While some people still associate the Tor anonymity network solely with the criminal elements of the dark web, it's increasingly being used by publishers such as Facebook and the New York Times to avoid censorship in certain countries, along with everyday users wishing to protect their privacy. But the technology is over ten years old now, and more governments and hackers are targeting its systems, which is why a next generation of onion services is being added.
The Tor Project---the group behind Tor---has been working on the update, which will strengthen security and keep data anonymized, for the last four years. It's now available in an alpha release.
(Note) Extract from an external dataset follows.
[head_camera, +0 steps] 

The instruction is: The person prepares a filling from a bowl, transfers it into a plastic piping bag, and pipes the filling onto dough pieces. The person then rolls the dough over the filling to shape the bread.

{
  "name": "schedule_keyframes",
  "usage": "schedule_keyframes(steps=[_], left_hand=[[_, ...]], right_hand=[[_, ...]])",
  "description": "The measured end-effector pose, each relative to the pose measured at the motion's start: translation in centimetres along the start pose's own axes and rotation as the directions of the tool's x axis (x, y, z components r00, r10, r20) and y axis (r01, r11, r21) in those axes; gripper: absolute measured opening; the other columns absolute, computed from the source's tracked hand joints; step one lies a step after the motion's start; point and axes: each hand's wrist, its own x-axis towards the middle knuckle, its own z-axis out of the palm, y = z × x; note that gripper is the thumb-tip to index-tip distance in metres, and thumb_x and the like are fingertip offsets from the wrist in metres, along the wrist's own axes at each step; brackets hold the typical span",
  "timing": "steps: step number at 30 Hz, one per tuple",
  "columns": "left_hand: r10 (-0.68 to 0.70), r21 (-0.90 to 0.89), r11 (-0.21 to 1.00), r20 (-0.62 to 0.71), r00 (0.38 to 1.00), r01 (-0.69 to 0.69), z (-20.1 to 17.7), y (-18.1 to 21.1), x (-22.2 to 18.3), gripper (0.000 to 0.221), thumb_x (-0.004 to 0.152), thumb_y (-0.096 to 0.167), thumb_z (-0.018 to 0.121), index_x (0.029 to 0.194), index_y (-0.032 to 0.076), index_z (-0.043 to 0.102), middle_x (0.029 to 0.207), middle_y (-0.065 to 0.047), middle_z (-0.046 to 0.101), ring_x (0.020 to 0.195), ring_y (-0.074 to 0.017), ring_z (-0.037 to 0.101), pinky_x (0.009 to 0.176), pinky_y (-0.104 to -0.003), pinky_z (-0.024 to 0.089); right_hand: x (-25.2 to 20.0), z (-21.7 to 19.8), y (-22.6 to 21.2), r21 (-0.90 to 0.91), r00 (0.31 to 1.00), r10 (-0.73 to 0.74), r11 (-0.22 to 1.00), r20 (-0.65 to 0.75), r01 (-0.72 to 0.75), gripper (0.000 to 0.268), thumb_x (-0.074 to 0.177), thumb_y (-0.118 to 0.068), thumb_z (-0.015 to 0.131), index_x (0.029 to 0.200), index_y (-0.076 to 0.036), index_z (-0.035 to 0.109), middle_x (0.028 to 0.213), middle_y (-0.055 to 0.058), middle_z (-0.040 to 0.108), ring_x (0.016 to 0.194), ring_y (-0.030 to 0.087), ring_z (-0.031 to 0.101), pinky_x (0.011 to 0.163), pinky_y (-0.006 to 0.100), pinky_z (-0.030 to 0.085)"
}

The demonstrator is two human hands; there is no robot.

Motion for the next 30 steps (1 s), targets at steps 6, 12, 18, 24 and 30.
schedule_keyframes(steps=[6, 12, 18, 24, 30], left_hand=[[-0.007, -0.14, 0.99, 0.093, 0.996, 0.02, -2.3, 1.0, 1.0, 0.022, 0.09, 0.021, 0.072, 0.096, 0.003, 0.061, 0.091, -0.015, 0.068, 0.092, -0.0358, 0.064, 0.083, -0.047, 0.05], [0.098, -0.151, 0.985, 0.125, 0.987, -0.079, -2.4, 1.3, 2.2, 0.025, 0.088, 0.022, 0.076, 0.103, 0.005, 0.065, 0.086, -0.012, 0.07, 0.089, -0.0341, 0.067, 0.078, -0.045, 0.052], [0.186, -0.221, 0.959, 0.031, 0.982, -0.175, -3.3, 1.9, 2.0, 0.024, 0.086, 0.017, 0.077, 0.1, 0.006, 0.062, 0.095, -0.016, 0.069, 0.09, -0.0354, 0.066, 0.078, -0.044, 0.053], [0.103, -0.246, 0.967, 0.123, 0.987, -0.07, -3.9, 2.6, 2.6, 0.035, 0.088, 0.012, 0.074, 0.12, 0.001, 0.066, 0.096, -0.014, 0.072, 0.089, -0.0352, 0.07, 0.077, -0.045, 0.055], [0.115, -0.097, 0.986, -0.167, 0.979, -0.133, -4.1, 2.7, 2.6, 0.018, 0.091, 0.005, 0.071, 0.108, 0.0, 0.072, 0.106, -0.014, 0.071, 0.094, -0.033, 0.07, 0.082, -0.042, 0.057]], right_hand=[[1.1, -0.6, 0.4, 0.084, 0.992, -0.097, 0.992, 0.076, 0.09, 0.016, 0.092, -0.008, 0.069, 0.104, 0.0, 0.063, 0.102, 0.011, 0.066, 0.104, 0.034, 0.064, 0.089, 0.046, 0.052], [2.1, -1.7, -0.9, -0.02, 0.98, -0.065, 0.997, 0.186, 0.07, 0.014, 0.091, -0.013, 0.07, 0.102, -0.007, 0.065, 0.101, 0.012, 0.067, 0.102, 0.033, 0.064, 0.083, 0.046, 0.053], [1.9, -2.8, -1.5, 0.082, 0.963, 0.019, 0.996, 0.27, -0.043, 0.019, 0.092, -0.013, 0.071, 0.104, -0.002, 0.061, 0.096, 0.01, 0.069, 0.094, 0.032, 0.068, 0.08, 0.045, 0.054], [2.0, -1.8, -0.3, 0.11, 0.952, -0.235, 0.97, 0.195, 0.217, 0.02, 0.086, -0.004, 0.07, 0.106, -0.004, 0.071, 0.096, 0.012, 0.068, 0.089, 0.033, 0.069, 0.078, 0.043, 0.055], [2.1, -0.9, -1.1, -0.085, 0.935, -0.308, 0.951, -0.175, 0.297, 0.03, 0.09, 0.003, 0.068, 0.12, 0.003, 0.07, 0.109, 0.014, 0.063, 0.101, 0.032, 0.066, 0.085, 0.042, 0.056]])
On the cryptography side, we are looking at cutting-edge crypto algorithms and improved authentication schemes. On the protocol end, we redesigned the directory system to defend against info leaks and reduce the overall attack surface. For example, did you know that in the legacy onion system, the network could learn about your onions? However, with this next-generation design, your onion address is completely private and only known to you and whoever you choose to disclose it to.
Most Tor users are unlikely to notice any of the changes, though the new .onion domain names will be longer. The Tor Project said that as the current code stabilizes, more features will be added in the future, including advanced client authorization, improved guard algorithms, and offline service keys.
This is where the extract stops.